Viele Angehörige der NSU-Opfer haben nach den Neonazi-Morden, nach den Verdächtigungen durch die Polizei und Medien das Vertrauen in die deutschen Institutionen verloren. Sie wollen - zu Recht - wissen, wie ernst das Versprechen einer lückenlosen Aufklärung ist - und erleben vor Gericht reihenweise Enttäuschungen, weil ihre Anträge abgelehnt, weil viele aus ihrer Sicht wichtige Fragen nicht verhandelt werden, weil sie nicht einfach Erklärungen verlesen können.

33 der 50 Opferanwälte erklärten daher in einem offenen Brief, "die berechtigten Interessen der Angehörigen und Verletzten - vor allem das Interesse der Aufklärung - werden insbesondere vom Generalbundesanwalt längst als lästig hinten angestellt". Zudem würden "notwendige politische und gesellschaftliche Diskussionen mit dem Bericht des NSU-Untersuchungsausschusses des deutschen Bundestages als weitgehend abgeschlossen erachtet".

Dieser Eindruck drängt sich in der Tat auf.
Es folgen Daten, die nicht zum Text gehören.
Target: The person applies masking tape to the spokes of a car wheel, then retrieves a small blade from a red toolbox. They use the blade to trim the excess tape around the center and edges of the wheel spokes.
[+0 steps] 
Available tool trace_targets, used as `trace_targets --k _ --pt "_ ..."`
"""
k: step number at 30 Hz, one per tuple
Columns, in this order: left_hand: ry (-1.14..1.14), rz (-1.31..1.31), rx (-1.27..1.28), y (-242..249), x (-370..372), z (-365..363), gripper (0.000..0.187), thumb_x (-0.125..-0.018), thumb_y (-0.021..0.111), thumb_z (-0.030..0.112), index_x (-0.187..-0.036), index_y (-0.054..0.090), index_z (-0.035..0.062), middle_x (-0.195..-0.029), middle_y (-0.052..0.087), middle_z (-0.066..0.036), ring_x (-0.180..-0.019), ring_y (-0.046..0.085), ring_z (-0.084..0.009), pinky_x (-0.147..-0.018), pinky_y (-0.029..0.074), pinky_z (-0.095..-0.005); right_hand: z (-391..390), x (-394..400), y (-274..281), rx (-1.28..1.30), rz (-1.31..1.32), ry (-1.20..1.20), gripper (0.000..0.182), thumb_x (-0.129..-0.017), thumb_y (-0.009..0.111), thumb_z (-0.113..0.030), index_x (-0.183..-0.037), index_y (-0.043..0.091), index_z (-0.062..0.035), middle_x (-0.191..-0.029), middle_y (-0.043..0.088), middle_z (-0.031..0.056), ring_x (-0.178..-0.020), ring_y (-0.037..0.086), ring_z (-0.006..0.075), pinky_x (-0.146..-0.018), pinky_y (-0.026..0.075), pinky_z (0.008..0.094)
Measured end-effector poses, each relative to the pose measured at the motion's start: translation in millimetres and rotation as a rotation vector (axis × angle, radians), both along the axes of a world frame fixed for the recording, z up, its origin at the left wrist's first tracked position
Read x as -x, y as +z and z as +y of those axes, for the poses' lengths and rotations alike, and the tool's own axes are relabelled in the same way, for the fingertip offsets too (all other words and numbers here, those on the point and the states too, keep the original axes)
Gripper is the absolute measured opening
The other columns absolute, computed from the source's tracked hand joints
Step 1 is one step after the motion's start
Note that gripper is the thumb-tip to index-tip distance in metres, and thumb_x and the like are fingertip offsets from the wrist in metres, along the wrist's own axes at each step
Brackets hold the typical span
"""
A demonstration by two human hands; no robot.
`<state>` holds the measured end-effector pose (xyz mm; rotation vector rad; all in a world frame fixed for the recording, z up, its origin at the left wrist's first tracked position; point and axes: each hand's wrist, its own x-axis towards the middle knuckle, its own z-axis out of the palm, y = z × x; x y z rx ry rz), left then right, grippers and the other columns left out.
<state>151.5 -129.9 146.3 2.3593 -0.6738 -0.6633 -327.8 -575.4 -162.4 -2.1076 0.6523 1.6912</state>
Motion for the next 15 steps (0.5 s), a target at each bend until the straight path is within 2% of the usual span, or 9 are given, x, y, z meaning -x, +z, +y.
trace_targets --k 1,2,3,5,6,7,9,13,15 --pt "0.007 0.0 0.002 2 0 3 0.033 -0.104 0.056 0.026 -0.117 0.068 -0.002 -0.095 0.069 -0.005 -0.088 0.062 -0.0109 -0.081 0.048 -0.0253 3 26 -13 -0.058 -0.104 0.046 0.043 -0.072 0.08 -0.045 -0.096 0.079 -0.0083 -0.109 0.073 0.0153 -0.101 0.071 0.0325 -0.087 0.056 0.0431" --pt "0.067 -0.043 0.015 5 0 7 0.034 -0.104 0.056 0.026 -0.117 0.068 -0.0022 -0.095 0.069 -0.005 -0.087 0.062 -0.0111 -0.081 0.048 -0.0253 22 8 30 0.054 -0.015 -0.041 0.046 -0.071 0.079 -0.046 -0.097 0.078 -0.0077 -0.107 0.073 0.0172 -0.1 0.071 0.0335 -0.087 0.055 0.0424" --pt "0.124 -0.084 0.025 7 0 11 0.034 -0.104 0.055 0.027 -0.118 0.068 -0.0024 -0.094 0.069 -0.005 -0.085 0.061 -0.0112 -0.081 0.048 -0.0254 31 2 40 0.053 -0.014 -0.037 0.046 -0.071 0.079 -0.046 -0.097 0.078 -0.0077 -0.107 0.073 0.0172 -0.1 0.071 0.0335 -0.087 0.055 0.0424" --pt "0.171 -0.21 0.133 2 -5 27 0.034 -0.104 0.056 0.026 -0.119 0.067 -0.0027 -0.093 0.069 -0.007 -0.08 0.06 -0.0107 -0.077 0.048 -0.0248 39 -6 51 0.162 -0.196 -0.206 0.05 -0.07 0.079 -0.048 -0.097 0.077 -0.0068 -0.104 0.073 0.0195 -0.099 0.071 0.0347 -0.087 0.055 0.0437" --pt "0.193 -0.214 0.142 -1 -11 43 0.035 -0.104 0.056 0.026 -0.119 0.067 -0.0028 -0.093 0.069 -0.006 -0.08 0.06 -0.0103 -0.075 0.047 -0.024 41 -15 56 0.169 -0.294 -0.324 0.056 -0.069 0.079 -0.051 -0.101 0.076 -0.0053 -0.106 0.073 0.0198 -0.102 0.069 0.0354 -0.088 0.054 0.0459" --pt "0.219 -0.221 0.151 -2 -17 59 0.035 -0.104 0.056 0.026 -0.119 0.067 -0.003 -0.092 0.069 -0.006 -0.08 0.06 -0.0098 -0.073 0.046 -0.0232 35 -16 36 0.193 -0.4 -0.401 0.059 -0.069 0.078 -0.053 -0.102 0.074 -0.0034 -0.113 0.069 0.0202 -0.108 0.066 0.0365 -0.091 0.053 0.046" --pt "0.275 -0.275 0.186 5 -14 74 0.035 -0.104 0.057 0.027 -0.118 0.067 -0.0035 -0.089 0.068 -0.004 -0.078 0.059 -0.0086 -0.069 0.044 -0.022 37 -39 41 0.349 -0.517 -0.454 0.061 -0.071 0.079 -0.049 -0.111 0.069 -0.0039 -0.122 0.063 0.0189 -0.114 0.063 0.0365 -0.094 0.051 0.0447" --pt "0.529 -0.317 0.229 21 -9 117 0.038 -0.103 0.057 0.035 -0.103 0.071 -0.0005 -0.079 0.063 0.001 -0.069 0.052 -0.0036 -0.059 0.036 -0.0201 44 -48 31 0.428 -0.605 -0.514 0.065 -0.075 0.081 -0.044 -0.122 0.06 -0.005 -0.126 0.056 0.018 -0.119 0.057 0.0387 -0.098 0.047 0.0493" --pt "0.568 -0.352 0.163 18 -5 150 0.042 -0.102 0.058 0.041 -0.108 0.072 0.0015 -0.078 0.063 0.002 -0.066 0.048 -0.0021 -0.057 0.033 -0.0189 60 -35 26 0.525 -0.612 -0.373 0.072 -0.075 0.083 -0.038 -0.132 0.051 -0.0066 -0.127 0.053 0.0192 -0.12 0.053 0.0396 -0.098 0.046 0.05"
De Facto wurde das Bundesamt für Verfassungsschutz noch gestärkt, die skandalöse V-Mann-Praxis geht weiter - und auch bei vielen Medien wurde zwar das eigene Versagen wortreich beklagt, konkrete Konsequenzen wurden aber kaum gezogen.

Druck vom Prozess nehmen

Der NSU-Prozess findet somit in dem Spannungsfeld zwischen längst nicht abgeschlossener politischer Aufarbeitung und den nüchternen Paragrafen des Strafrechts statt. Dieser Widerspruch lastet auf dem Verfahren - und wird neue Enttäuschungen bei den Angehörigen der Opfer produzieren.

Politiker und Medien könnten Druck von dem Verfahren nehmen, indem sie selbst weiter nach Antworten im NSU-Komplex suchen - statt sich zurückzulehnen und auf die Ergebnisse des Prozesses zu warten.